Action item
Starting at the line that contains "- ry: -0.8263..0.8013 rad", print each line exactly through the end of the listing. Skip any pictures and add nothing.

BEGIN Recorded data

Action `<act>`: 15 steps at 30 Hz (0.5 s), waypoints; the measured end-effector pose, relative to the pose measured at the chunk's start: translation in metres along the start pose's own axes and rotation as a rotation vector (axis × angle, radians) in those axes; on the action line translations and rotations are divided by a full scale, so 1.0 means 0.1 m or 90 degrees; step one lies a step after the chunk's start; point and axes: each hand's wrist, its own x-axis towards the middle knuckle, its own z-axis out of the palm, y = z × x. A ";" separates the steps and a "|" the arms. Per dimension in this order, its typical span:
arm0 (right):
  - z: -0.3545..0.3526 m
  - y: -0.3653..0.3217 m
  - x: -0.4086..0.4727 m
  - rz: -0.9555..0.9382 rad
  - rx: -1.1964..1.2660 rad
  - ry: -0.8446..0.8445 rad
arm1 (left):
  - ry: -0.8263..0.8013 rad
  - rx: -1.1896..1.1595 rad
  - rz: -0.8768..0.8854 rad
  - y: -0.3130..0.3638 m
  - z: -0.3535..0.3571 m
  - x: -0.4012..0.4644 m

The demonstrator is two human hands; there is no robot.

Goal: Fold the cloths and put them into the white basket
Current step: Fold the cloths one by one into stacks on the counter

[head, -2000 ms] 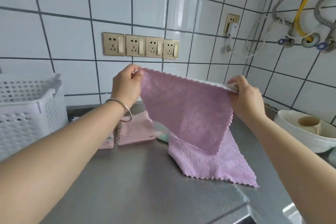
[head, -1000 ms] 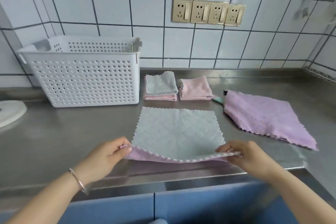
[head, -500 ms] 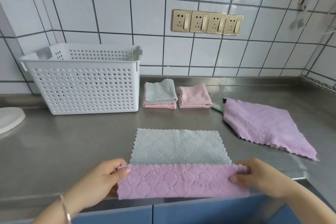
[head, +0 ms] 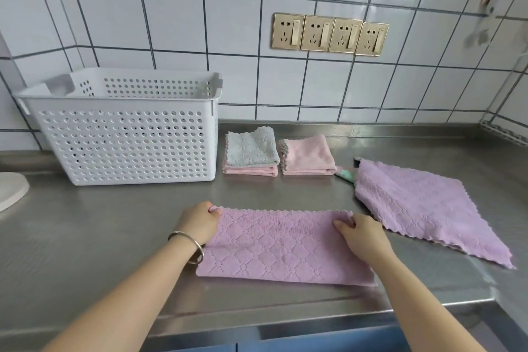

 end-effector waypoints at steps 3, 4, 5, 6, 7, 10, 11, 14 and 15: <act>0.05 -0.01 0.03 0.008 -0.041 0.033 | 0.032 0.046 -0.001 0.02 0.04 0.04; 0.06 -0.01 0.05 0.012 -0.045 0.036 | 0.036 0.060 0.001 0.02 0.05 0.05; 0.07 0.00 0.05 0.016 -0.048 0.037 | 0.036 0.075 0.002 0.02 0.06 0.06; 0.09 0.00 0.06 0.019 -0.055 0.038 | 0.030 0.088 0.001 0.02 0.07 0.07; 0.10 0.00 0.07 0.022 -0.062 0.040 | 0.023 0.098 -0.003 0.01 0.08 0.08; 0.10 0.00 0.08 0.035 -0.068 0.048 | 0.015 0.105 0.002 0.00 0.10 0.13; 0.09 0.01 0.09 0.039 -0.067 0.045 | 0.014 0.108 0.004 0.00 0.10 0.14; 0.11 0.00 0.09 0.048 -0.072 0.049 | 0.012 0.118 0.004 0.01 0.11 0.15; 0.12 -0.01 0.09 0.047 -0.078 0.052 | 0.016 0.128 0.004 0.02 0.12 0.15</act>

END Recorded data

Solution to this problem
  - ry: -0.8263..0.8013 rad
  - rx: -1.1896..1.1595 rad
  - rz: -0.8768..0.8854 rad
  - y: -0.3130..0.3638 m
  - z: -0.3535..0.3571 m
  - x: -0.4012..0.4644 m

The demonstrator is two human hands; there is no robot.

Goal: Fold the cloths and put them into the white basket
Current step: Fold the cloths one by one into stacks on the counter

[head, -2000 ms] 
[head, -1000 ms] 
[head, -500 ms] 
[head, +0 ms] 

 end-effector waypoints at steps 3, 4, 5, 6, 7, 10, 11, 14 and 15: <act>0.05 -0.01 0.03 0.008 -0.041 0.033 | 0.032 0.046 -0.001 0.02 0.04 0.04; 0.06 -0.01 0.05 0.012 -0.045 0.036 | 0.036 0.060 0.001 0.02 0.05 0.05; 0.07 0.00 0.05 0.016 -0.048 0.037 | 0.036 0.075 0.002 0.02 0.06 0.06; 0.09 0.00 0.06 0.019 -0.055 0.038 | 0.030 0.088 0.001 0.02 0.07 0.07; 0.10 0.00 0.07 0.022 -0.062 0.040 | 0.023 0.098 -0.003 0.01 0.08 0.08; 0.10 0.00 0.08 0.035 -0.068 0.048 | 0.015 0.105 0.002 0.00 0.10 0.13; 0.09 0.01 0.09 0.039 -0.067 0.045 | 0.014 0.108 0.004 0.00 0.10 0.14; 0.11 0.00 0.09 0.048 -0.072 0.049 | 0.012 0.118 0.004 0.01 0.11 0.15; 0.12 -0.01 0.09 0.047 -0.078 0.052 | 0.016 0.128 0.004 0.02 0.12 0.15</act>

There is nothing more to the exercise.